Step 5: Evaluate Effectiveness of Discovery

Now that you’ve gathered all this discovery information, you can apply it to product development. At this stage, you’ll start doing your delivery work in tandem with your ongoing discovery work. While some view delivery and discovery as separate processes, Torres argues that discovery and delivery are deeply intertwined—discovery work often requires some delivery to test assumptions in a real environment, and delivery work generates new insights that can be fed back into discovery.

(Shortform note: Some companies separate teams for discovery and delivery, but this stage of integrating the two means that it’s important to have the same people working on both of these processes. While separate teams can offer different benefits and innovations, it’s impractical to have one team coming up with innovative solutions and a completely different team implementing them—separating your discovery and delivery teams means that your delivery team often won’t know how to implement solutions from discovery, and the discovery team might not be able to incorporate insights gained from delivery. Thus, product management expert Marty Cagan asserts that the same team responsible for discovery should be responsible for delivery.)

Torres says that in Step 5, you’ll measure how effective your solutions are in meeting your customers’ needs and wants and use that information to refine your product. The key here is to evaluate how effective your assumption tests are using real-world—rather than experimental—data collection. You’re putting your solutions into action and assessing whether they’re bringing you closer to your end goal. Torres emphasizes that teams shouldn’t try to measure everything right away. Instead, they should begin by identifying what metrics are needed to evaluate their current assumption tests.

One important distinction she makes is between measuring the number of people who take an action versus the number of actions taken. She explains that the choice depends on whether value comes from many people taking an action once or fewer people taking an action multiple times. In our video game example, you might measure the views you get for your game in the online game store. Since most people won’t buy multiple copies of the same game, the number of people who view your game will likely be the most useful metric. On the other hand, if you’re trying to evaluate the usefulness of a new in-game mechanic to see how often players will use it, the total number of actions will probably give you the best insight.

Choose what metrics will help you measure the effectiveness of your tests, integrate your delivery and discovery work so you can apply what you learn in each process to the other, and repeat the cycle. This, in combination with the other steps listed above, is how you can embody the process of ongoing discovery.

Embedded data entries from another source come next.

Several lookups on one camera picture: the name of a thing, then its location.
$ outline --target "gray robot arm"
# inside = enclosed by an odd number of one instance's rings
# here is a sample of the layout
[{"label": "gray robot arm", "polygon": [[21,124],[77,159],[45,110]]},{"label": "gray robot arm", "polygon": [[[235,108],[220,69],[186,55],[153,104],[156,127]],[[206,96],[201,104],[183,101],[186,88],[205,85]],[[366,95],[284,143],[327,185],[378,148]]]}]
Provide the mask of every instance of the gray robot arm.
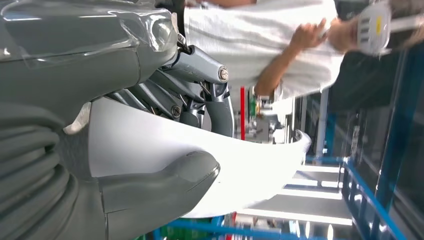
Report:
[{"label": "gray robot arm", "polygon": [[162,94],[148,94],[149,88],[158,86],[143,83],[130,88],[132,93],[143,92],[141,96],[162,113],[173,113],[174,103],[168,93],[181,102],[179,114],[165,114],[171,119],[179,118],[181,123],[202,128],[205,109],[211,118],[211,131],[227,137],[234,137],[234,113],[228,88],[228,71],[196,46],[187,46],[185,38],[179,34],[180,49],[174,62],[158,69],[149,79],[163,88]]},{"label": "gray robot arm", "polygon": [[132,239],[194,208],[219,172],[210,154],[92,177],[88,129],[61,131],[84,103],[96,111],[101,96],[175,58],[171,14],[107,0],[6,0],[0,10],[0,239]]}]

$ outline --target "green object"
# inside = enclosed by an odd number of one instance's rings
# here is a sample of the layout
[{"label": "green object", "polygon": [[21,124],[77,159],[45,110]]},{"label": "green object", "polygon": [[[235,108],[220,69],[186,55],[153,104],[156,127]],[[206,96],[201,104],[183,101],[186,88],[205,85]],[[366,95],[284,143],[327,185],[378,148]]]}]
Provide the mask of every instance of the green object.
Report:
[{"label": "green object", "polygon": [[256,117],[256,98],[255,97],[250,98],[249,106],[250,106],[249,116]]},{"label": "green object", "polygon": [[[182,221],[190,221],[192,223],[210,223],[211,218],[181,218]],[[163,226],[160,228],[160,235],[166,237],[167,240],[197,240],[209,236],[209,233],[171,226]]]}]

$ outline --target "white shirt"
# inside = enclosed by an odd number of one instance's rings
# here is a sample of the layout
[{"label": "white shirt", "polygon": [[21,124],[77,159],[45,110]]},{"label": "white shirt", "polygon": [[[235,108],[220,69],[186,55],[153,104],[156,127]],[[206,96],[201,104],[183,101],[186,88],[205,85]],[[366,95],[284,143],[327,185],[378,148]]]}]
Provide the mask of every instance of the white shirt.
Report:
[{"label": "white shirt", "polygon": [[[237,8],[186,8],[184,30],[195,45],[228,68],[233,107],[240,87],[254,86],[288,46],[300,24],[337,17],[334,0],[258,0]],[[274,101],[317,93],[336,81],[343,55],[328,41],[299,54],[274,91]]]}]

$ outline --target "screw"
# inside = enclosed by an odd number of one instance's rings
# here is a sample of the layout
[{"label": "screw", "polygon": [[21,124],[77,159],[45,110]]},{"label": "screw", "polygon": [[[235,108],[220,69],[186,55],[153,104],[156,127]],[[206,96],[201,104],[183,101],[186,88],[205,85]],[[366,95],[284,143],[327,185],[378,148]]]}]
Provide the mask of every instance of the screw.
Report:
[{"label": "screw", "polygon": [[225,83],[226,81],[228,81],[228,70],[222,66],[219,68],[219,80],[221,80],[221,82]]},{"label": "screw", "polygon": [[172,115],[175,118],[179,118],[180,117],[180,115],[181,115],[181,108],[179,106],[177,106],[177,105],[172,106],[171,111],[172,111]]}]

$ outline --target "curved white panel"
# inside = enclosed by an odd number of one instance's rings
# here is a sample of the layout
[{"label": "curved white panel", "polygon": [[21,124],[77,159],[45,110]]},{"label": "curved white panel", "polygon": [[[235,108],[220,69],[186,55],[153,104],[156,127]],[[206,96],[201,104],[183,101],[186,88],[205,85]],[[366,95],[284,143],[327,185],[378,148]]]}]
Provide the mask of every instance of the curved white panel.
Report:
[{"label": "curved white panel", "polygon": [[154,173],[193,151],[212,154],[221,171],[187,218],[224,215],[272,198],[296,173],[311,143],[304,133],[290,144],[242,141],[106,98],[92,105],[89,138],[93,177]]}]

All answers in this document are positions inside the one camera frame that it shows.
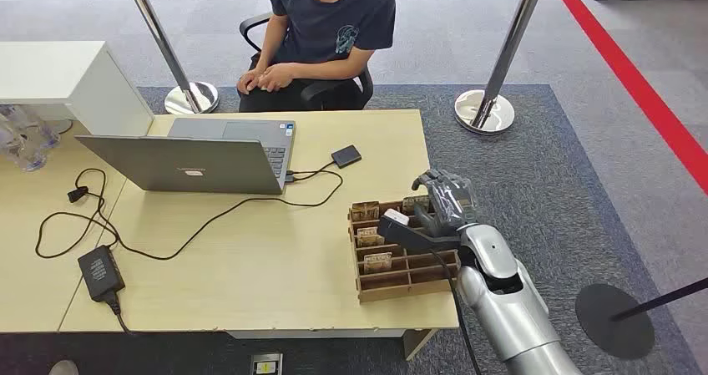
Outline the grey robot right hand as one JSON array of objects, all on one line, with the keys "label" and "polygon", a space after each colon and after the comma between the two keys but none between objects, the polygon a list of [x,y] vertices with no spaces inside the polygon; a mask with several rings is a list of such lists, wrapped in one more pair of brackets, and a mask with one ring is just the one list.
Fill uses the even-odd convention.
[{"label": "grey robot right hand", "polygon": [[426,232],[433,237],[452,236],[461,229],[479,223],[479,213],[472,196],[472,182],[443,169],[430,169],[412,183],[417,190],[424,185],[435,216],[423,208],[414,208]]}]

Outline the person's right hand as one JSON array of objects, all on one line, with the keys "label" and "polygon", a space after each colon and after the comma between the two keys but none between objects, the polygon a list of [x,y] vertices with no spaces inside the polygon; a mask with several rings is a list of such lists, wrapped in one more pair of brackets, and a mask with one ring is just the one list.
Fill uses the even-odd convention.
[{"label": "person's right hand", "polygon": [[263,68],[253,68],[242,74],[236,85],[238,92],[248,95],[252,90],[257,89],[264,72]]}]

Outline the person's left hand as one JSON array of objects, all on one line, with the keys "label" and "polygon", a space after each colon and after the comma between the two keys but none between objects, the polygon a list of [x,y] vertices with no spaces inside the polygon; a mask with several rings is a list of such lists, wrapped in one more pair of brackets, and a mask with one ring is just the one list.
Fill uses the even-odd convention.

Choosing Metrics: Avoid Vanity Metrics and Map Value Streams

In The Lean Startup, Eric Ries provides some advice on what metrics to choose to measure progress. He warns against relying on “vanity metrics,” or those that look good but provide a false sense of progress without offering meaningful insights. He notes that the total number of anything (such as sales, downloads, or followers) will usually be a vanity metric because they increase over time regardless of what solutions you implement. Make sure the metrics you choose reflect the actual quality of the solutions you’re testing and aren’t just attractive but meaningless numbers.

To identify important metrics, consider using value-stream mapping to chart out where value is being created by your product and what pain points are detracting from that value. By mapping out where current value is coming from and comparing it to what you want to see in the future, you can more easily identify areas of improvement and the corresponding metrics (such as the number of people taking an action versus the number of actions taken) you need to use to measure progress in those areas.